Clustering

Author

Daniel Redel

Published

March 30, 2024

import numpy as np
import pandas as pd
import matplotlib.pyplot as plt
import seaborn as sns

import warnings
warnings.filterwarnings("ignore")

Clustering refers to a very broad set of techniques for finding subgroups, or clusters, in a data set.

We seek a partition of the data into distinct groups or clusters so that the observations within each group are quite similar to each other.

To make this concrete, we must define what it means for two or more observations to be similar or different.
Indeed, this is often a domain-specific consideration that must be made based on knowledge of the data being studied.

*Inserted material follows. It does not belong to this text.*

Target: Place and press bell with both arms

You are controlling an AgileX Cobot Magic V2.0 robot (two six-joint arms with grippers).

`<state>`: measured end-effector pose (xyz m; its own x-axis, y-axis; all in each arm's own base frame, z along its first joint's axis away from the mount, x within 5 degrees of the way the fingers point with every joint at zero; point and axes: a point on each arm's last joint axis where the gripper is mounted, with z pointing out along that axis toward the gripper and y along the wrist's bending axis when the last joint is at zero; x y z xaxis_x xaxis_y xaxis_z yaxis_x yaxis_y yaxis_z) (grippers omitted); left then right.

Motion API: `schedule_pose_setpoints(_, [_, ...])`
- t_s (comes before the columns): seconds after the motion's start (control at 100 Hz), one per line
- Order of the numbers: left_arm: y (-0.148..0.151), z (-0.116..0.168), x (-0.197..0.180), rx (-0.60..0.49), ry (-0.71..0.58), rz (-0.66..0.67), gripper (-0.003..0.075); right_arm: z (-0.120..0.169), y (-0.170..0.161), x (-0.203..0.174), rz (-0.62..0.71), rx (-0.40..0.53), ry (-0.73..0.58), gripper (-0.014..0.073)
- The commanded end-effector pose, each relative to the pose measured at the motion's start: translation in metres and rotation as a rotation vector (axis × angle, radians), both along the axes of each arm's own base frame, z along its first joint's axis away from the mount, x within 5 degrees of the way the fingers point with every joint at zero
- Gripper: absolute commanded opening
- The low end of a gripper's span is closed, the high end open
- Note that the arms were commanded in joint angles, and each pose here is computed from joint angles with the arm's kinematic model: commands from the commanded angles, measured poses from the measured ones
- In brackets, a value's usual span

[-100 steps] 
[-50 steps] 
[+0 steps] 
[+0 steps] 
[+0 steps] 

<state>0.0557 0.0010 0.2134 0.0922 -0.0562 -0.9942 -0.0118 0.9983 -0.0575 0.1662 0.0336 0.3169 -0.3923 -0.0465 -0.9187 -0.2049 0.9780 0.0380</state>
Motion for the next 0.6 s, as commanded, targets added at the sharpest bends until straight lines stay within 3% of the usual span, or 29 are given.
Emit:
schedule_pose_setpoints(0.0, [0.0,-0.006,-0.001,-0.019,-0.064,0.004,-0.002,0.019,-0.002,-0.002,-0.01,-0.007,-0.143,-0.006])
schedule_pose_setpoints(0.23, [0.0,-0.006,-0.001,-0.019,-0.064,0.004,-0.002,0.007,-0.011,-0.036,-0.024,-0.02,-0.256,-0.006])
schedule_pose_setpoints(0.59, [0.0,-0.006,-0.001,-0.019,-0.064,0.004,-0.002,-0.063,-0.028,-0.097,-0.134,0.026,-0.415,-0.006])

This is an unsupervised problem because we are trying to discover structure—in this case, distinct clusters—on the basis of a data set.

Two Clustering Methods

K-means clustering: Here we seek to partition the observations into a pre-specified number of clusters.
Hierarchical Clustering: Here we do not know in advance how many clusters we want; in fact, we end up with a tree-like visual representation of the observations, called a dendrogram, that allows us to view at once the clusterings obtained for each possible number of clusters, from $1$ to $n$ .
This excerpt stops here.